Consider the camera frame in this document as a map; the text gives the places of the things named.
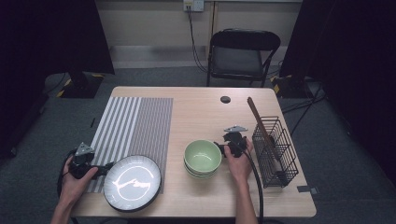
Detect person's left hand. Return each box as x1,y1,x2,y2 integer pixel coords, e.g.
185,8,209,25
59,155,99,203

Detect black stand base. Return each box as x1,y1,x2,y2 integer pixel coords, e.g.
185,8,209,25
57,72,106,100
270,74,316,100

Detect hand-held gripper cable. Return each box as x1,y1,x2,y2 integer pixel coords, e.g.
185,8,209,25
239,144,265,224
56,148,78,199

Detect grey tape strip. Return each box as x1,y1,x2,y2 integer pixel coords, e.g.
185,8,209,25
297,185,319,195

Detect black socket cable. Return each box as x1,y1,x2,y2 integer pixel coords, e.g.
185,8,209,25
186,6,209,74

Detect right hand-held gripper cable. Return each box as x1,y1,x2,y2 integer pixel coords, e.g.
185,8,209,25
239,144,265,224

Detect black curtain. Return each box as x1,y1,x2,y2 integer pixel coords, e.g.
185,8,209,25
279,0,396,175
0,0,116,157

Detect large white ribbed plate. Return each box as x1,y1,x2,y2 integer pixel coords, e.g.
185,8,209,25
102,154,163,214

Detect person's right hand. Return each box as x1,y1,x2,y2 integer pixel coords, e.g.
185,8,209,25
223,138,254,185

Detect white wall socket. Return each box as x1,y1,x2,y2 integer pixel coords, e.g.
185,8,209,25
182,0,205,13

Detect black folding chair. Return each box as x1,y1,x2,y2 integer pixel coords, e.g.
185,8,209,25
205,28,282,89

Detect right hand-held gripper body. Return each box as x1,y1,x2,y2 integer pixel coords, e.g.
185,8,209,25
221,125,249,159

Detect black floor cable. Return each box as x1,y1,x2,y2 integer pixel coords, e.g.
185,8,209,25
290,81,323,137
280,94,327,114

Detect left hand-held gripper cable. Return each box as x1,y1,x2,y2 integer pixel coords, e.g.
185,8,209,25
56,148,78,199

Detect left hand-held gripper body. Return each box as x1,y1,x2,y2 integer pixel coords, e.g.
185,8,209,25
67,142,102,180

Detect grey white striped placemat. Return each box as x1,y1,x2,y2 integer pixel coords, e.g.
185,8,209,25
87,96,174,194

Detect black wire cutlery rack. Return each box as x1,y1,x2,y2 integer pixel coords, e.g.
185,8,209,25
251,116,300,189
□ □ □ □ □
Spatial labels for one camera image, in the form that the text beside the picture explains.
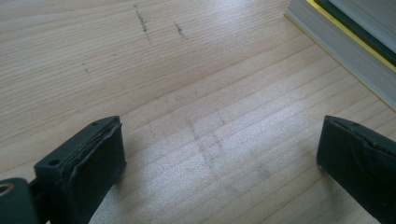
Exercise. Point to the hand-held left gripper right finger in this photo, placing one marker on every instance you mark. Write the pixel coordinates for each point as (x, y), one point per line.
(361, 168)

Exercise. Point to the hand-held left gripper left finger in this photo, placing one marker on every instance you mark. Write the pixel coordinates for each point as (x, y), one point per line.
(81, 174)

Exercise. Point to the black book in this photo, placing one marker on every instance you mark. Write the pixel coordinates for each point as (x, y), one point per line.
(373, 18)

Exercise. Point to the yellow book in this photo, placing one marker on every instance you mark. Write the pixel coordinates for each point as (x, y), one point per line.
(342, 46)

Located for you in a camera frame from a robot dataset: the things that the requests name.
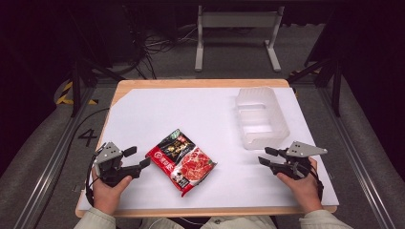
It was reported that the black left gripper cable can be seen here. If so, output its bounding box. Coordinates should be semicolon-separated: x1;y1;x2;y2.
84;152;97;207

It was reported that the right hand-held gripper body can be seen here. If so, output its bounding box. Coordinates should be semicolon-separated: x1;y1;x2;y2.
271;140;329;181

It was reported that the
□ □ □ □ □
#### What you need to do:
From the entries above, restate word for word the lines from the line containing "Detect person's right" to the line containing "Detect black wire", both ends included, and nothing more.

#### Answer area:
Detect person's right hand. Return each box as x1,y1,x2,y2 integer pixel coords, e.g.
185,8,209,25
223,138,254,185

Detect white wall socket. Return each box as x1,y1,x2,y2 integer pixel coords, e.g.
185,8,209,25
182,0,205,13

Detect black folding chair. Return each box as x1,y1,x2,y2 integer pixel coords, e.g.
185,8,209,25
205,28,282,89

Detect right hand-held gripper body. Return each box as x1,y1,x2,y2 integer pixel coords, e.g.
185,8,209,25
221,125,249,159

Detect black floor cable. Return each box as x1,y1,x2,y2 integer pixel coords, e.g.
185,8,209,25
290,81,323,137
280,94,327,114

Detect left hand-held gripper cable. Return each box as x1,y1,x2,y2 integer pixel coords, e.g.
185,8,209,25
56,148,78,199

Detect left hand-held gripper body. Return each box as x1,y1,x2,y2 integer pixel coords, e.g.
185,8,209,25
67,142,102,180

Detect grey white striped placemat. Return each box as x1,y1,x2,y2 integer pixel coords, e.g.
185,8,209,25
87,96,174,194

Detect black wire cutlery rack. Return each box as x1,y1,x2,y2 integer pixel coords, e.g.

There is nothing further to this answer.